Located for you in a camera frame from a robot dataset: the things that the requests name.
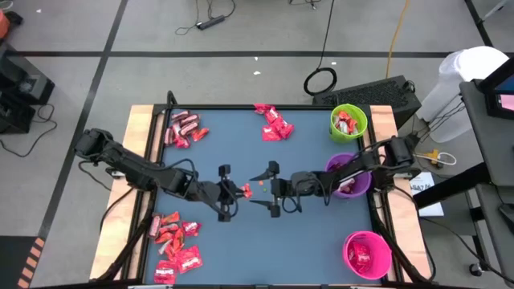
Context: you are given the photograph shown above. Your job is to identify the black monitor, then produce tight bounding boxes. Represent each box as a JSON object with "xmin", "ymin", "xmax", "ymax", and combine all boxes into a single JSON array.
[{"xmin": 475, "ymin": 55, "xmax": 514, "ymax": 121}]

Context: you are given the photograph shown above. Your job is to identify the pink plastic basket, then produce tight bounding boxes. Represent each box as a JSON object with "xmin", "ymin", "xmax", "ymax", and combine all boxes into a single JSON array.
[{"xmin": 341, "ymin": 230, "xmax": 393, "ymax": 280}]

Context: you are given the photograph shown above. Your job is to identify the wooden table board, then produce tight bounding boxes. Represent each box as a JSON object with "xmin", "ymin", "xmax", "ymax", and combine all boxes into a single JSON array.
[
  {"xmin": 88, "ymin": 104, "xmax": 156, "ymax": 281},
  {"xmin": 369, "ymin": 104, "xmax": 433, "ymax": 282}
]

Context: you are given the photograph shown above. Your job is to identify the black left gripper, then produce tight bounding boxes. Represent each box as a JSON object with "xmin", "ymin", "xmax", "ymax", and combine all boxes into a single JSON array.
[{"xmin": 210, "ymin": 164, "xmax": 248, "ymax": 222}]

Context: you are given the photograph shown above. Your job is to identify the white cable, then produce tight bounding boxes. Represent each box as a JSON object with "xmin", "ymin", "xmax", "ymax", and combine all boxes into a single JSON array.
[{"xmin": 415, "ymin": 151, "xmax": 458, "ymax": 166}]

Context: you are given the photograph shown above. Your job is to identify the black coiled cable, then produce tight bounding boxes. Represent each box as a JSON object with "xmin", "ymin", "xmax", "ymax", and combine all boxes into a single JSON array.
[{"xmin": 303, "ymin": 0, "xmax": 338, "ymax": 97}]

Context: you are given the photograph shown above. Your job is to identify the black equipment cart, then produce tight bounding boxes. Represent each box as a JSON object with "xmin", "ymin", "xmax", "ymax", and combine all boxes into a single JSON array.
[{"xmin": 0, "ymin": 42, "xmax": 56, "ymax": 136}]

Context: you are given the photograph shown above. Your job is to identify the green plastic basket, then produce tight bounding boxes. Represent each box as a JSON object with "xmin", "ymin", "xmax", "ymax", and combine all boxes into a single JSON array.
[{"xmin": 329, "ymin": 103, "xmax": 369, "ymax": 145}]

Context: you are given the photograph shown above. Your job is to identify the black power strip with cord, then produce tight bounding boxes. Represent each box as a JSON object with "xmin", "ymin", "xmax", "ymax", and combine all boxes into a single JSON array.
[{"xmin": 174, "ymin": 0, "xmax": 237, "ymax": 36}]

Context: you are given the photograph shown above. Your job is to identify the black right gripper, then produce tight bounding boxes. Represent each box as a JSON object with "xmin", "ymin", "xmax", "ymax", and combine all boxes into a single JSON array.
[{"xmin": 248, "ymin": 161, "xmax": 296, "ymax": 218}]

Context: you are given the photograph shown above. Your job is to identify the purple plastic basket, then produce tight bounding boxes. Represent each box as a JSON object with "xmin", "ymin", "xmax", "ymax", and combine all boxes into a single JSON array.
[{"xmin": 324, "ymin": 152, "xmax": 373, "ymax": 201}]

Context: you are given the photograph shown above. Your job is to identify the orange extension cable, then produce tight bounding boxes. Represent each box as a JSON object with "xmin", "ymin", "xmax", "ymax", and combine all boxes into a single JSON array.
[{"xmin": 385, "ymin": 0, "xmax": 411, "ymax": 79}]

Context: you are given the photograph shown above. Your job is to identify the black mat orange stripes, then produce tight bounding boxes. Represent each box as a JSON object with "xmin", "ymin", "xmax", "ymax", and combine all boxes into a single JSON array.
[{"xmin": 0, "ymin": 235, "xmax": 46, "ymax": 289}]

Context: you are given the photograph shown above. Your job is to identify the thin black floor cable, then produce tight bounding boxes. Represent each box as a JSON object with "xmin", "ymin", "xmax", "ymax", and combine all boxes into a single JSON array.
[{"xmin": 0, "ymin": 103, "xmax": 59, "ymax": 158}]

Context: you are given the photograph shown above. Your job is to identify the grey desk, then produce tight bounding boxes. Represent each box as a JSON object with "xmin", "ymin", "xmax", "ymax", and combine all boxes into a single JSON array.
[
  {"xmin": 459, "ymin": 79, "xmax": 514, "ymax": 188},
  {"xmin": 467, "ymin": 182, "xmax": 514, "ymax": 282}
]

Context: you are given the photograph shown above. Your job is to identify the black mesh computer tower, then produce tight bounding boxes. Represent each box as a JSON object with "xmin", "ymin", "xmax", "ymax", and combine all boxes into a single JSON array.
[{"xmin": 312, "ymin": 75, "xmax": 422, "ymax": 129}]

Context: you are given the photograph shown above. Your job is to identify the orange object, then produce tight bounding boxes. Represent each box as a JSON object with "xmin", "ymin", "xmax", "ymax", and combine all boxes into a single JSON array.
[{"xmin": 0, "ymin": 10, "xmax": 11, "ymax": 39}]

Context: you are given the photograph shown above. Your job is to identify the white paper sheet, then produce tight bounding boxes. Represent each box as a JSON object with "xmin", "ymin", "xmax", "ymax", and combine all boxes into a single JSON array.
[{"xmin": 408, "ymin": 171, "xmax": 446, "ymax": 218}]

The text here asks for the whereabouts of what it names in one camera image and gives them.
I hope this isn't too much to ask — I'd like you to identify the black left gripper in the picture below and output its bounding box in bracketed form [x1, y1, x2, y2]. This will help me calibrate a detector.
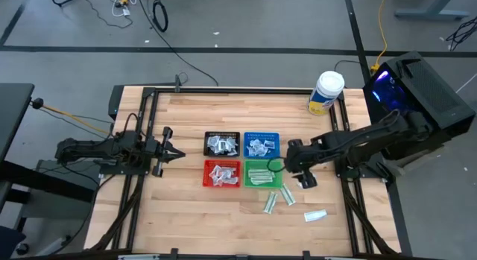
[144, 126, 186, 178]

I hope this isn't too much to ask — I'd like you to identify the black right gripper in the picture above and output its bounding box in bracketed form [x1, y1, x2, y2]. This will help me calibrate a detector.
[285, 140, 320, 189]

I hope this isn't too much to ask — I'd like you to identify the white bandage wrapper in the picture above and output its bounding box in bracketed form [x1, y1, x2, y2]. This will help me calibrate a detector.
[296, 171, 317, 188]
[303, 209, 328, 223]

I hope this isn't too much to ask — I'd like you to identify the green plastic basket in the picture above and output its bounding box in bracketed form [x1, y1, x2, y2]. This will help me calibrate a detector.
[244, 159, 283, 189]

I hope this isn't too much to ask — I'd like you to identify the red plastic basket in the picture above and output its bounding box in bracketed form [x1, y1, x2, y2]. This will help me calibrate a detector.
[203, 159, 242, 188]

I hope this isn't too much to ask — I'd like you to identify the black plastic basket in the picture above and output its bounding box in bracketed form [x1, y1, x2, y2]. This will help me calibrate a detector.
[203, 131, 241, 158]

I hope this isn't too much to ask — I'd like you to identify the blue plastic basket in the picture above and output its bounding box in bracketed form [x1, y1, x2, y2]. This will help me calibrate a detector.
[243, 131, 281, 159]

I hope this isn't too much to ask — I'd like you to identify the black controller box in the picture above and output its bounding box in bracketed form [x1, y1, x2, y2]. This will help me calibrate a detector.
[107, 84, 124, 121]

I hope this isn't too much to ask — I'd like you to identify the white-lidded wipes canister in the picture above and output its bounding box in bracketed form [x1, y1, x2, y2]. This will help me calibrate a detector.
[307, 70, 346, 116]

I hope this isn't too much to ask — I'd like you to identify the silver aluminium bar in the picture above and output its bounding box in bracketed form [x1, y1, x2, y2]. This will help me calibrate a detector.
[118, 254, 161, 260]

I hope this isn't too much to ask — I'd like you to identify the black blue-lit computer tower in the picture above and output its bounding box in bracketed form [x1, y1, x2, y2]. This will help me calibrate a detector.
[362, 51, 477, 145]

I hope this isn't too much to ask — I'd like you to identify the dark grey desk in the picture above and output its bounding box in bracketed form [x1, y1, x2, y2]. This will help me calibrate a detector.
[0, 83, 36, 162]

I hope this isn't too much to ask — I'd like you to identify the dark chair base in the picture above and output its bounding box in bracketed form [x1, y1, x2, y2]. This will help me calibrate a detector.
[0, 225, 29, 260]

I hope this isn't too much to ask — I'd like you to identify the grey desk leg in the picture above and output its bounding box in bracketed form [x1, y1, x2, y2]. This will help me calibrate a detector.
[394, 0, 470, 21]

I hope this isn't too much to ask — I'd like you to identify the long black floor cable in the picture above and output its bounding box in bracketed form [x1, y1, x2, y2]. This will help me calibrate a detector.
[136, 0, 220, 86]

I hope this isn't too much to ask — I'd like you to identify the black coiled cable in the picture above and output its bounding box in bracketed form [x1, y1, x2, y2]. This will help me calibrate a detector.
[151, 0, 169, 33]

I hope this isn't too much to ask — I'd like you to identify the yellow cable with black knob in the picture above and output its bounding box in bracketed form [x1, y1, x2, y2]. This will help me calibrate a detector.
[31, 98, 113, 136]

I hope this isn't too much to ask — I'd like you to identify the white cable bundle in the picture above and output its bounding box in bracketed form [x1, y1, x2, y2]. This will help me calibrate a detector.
--
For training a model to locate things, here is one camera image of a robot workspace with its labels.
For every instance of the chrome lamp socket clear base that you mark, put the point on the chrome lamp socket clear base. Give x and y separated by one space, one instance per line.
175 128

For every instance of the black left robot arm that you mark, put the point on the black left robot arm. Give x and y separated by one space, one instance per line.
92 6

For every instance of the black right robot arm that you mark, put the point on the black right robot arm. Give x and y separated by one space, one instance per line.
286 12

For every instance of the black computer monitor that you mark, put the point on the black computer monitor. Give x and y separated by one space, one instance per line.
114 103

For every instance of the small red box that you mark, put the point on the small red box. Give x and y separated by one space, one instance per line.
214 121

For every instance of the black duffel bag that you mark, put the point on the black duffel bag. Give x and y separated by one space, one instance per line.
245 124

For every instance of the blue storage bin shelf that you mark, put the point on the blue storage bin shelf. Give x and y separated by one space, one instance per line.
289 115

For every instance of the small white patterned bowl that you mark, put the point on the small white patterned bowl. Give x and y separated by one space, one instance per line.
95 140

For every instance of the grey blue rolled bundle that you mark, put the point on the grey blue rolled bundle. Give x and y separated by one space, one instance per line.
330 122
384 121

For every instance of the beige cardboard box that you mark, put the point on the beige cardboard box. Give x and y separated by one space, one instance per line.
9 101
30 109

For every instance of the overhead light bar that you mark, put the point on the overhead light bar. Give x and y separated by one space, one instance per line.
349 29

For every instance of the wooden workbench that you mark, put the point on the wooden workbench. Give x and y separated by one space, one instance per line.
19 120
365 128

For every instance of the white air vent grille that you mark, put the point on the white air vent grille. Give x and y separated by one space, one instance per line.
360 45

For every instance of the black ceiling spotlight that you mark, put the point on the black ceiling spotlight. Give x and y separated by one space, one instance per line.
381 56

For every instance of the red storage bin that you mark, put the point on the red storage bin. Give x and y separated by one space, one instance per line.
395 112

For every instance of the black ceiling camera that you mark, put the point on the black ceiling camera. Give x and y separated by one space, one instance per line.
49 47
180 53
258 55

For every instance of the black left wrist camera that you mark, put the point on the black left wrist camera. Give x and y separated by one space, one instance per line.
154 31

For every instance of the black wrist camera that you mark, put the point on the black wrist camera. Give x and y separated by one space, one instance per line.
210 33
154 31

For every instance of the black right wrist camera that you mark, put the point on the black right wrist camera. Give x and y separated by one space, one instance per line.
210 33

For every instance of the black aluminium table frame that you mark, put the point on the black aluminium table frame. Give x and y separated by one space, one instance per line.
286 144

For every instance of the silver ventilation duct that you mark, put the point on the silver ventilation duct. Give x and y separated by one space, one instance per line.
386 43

#### YOUR TASK:
Search the data above for the string "image" and copy each line that has it.

#### YOUR RESPONSE:
The text here asks for the whereabouts of what it names in one camera image and gives them.
For training a model to locate things, here is one camera image of a robot workspace with its labels.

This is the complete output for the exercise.